Santa Maria signs off on ExxonMobil proposal to truck crude oil across Hwy 101

SANTA MARIA, Calif. - The Santa Maria City Council has signed off on a resolution supporting a county decision to temporarily restart oil operations. 

With little discussion it came down to a four to one vote, urging the Santa Barbara County Planning Commission to adopt an ExxonMobil proposal that would truck crude oil from the south coast along Highway 101 to the Phillips 66 Refinery north of Santa Maria. This could result in 70 oil tanker truck trips per day. 

Councilwoman Gloria Soto cast the lone vote in opposition, asking if the council could wait until they’ve received an Environmental Impact Report. She said she felt ill-informed to make a decision without it. 
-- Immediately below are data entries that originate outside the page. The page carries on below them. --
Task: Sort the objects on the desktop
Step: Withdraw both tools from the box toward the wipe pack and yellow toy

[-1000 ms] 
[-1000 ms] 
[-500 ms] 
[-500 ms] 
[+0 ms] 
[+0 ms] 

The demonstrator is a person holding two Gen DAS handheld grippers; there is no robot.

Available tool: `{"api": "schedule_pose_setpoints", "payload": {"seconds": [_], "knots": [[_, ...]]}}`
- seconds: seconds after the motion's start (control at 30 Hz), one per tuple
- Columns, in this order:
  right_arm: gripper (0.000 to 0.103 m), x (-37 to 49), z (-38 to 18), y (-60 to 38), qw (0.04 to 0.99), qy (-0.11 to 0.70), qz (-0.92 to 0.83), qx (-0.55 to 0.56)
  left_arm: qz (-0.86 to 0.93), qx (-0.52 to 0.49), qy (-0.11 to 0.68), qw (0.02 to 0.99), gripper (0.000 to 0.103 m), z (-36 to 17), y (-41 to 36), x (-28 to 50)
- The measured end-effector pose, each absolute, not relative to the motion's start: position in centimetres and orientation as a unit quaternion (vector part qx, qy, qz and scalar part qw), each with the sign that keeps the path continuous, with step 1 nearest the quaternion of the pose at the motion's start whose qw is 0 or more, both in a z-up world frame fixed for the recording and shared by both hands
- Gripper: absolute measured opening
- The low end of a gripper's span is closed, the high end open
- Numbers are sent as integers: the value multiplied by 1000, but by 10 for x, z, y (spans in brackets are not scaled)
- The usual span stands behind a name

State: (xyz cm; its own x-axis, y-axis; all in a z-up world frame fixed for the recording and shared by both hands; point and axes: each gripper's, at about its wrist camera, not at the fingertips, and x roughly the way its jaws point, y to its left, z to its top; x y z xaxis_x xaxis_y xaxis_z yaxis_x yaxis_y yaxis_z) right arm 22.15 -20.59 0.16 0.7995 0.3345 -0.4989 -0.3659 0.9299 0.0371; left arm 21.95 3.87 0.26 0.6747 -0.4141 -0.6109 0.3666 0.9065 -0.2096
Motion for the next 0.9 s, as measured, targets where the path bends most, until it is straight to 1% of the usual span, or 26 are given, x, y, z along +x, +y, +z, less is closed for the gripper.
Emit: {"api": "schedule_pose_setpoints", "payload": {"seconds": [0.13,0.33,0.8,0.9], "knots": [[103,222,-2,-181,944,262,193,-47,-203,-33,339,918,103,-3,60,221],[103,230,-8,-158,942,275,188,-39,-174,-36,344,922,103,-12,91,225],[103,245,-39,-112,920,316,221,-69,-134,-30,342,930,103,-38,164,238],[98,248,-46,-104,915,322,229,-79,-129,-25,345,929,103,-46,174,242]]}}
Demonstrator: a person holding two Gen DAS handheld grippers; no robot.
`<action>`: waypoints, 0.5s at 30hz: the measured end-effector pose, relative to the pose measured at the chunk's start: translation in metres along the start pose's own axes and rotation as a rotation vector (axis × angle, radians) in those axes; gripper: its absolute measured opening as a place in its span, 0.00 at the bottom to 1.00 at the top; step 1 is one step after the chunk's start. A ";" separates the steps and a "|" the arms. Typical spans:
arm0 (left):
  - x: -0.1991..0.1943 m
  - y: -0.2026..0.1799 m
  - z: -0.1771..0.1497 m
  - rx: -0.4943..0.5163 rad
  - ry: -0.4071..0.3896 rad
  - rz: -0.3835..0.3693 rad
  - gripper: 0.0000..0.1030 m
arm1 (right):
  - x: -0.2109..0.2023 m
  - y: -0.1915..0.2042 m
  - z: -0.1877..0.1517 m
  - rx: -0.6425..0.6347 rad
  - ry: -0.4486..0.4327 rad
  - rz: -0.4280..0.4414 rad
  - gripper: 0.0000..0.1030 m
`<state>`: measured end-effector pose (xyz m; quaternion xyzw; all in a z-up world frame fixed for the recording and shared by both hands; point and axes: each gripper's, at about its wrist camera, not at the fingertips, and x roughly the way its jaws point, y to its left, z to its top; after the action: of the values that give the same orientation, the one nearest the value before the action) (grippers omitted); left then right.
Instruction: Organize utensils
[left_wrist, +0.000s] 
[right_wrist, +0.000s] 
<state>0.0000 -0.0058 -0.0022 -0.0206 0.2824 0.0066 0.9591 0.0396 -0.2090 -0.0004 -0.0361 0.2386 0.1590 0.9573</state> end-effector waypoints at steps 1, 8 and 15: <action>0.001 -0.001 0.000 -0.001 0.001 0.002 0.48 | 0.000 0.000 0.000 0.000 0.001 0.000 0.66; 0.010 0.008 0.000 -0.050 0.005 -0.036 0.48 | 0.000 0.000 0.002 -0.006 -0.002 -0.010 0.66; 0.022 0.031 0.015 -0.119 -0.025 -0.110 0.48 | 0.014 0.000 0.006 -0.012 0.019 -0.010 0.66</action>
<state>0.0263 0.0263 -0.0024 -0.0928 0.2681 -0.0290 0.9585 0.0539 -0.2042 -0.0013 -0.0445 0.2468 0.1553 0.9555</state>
As a result of the Plains All-American Pipeline incident near Refugio State Beach and subsequent shut down in May 2015, proponents argue that this is the only way to move product from the Las Flores Canyon facility.

The city resolution says when ExxonMobil suspended oil and gas production at its offshore operations, along with Las Flores Canyon, it impacted 200 employees and 130 contractors.

While some in the community hail this as essential economic engine and tout the award-winning safety of the business, there was hesitation when discussing public safety and environmental concerns. 

It would amount to a considerable probability of a dangerous spill or an accident. A faulty vehicle or a risk occurring that would put somebody at risk, said David Dennis of Santa Maria. 

“I started in this industry about ten years ago as a contractor and I can truly say that this facility has safe operations in environmental management as the top priority for every individual at our facility,” said Brian Smith, Regulatory and Safety Superintendent for California Operations. 

Those involved in the industry say most of the travel would be done at night and those 70 trucks would be spread out over 24 hours, with four trucks loading or unloading at a time.

“It’s not 70 trucks, 10 or 12 trucks that are doing these loops,” explained an oil industry official. 

Proponents say this is not an endorsement for off-shore oil production and the long-term plan is not to truck, it’s to resume pipeline operations.